Construída nos anos 80, no âmbito da cooperação com Cuba, a escola não tem uma data exacta para a sua reabilitação. A Administração Municipal do Cazenga, contactada pelo Jornal de Angola, informou que as obras vão custar aos cofres do Estado mais 142.673.757 Kwanzas. A previsão, segundo a administração, era para ser reabilitada no ano passado. Contudo isso não aconteceu por falta de verbas. Uma fonte do Jornal de
Angola junto do Ministério das Finanças confirmou a informação, mas disse que existe uma ordem de saque, datada do mês de Junho do ano passado para reabilitação, mas até hoje o dinheiro não foi alocado.
A escada da entrada principal do edifício está com degraus partidos. Sobe-se com dificuldade e só é possível a partir das bases de betão. Caso falte equilíbrio, a queda pode ser proporcionada sem o mínimo de dúvida. Cada vez que se marca um passo, para atingir o corredor o cheiro é cada vez mais impiedoso e violento. As duas primeiras salas estão repletas de lixo. O cheiro escorraça quem ousa enfrentar o lixo das salas.
À volta da escola, os bancos de betão permanecem intactos, mas o piso de cimento do átrio desapareceu sem deixar sinais de um dia ter existido. Já não há tabelas de basquetebol nas quadras, onde se tinha aulas de educação física.
A jovem Esperança está junto do contentor que, noutro tempo, foi cantina. Não esconde o sorrido ao aproximar-se sem convite. Diz que todos os dias que vai à igreja passa por ali, mas sempre com receio por causa dos criminosos. “É só o Senhor neste lugar”, lança as suas preces a antiga aluna daquela escola.
Aos 37 anos, Esperança alerta, mais uma vez, para o repórter não avançar, ao mesmo tempo que pede à reabilitação urgente da escola.
A escola está transformada em lixeira. Os contentores, colocados no perímetro da escola, contribuem para o aumento dos resíduos quando a recolha atrasa.
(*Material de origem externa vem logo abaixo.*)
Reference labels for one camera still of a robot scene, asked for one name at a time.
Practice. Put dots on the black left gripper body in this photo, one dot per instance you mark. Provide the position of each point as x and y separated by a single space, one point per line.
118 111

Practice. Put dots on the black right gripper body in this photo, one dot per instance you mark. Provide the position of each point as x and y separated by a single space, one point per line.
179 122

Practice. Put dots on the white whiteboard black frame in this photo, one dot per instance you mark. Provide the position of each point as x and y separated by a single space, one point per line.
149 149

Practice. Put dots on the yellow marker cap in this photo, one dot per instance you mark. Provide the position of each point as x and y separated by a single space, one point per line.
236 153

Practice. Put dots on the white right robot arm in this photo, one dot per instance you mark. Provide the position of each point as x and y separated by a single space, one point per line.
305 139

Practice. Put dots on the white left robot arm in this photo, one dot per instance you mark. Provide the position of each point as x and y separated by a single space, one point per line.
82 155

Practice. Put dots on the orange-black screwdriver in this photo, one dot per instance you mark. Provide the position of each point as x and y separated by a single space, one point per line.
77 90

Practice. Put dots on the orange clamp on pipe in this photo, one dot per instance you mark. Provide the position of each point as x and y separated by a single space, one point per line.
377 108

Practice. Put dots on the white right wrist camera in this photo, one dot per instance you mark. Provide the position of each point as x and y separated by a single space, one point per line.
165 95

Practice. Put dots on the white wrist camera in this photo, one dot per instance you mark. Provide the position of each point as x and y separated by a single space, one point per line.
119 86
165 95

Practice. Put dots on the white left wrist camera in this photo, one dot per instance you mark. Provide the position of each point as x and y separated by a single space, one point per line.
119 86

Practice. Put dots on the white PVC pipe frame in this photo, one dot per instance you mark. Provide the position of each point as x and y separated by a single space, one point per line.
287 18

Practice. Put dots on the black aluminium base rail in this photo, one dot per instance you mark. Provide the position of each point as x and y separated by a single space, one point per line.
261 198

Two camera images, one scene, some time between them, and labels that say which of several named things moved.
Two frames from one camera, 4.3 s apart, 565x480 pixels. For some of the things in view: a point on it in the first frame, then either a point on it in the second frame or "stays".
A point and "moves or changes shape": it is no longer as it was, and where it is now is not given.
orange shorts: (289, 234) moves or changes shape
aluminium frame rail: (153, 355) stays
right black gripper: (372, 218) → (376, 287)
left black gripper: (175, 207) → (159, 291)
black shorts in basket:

Registada com o número 7041, a escola funcionou, em pleno, até 2009. Localizado no Cazenga, em cada ano lectivo mais de quatro mil alunos frequentavam as aulas nas classes do I ciclo do ensino secundário, nos três turnos. Hoje é um espaço dantesco com toda a súmula que o adjectivo exige.
À semelhança da tinta da parede da guarita, as cores (amarela e rosa) do edifício de três andares ganham cor de barro. A parte de trás e lateral, que dá à estrada da Quinta Avenida já está desprovida de muro e gradeamento. Na parede da guarita dá-se a ler um panfleto informatizado e afixado: reparase fogão de todo tipo. Um postal para visitantes.
Adolescentes e jovens têm uma parte do corpo no muro, porém a maioria está de costas viradas à degradada escola Angola e Cuba. Todos eles agarram nas mãos telefones
O cheiro escorraça quem ousa enfrentar o lixo das salas. À volta da escola, os bancos de betão permanecem intactos, mas o piso de cimento do átrio desapareceu sem deixar sinais de um dia ter existido.
Android, acedenda à Internet livre, instalada no antigo Puniv do Cazenga (agora escola do II ciclo). No extenso quintal observa-se vários carros estacionados. Alguns já transitaram para carcaças sem rodas, sem vidros, sem porta, esquecidos pelos seus proprietários.
Junto do degrau da escada de serviço, Lopes Diogo, 29 anos, tem um computador portátil na caixa. O corpo esguio é suportado por uma cadeira plástica de cor branca que ele tirou de casa. Usa um chapéu verde que condiz com a cor das chinelas. Os olhos estão fixos no ecrã e, como diz de viva voz, “aproveitamos a internet de borla para pesquisar”.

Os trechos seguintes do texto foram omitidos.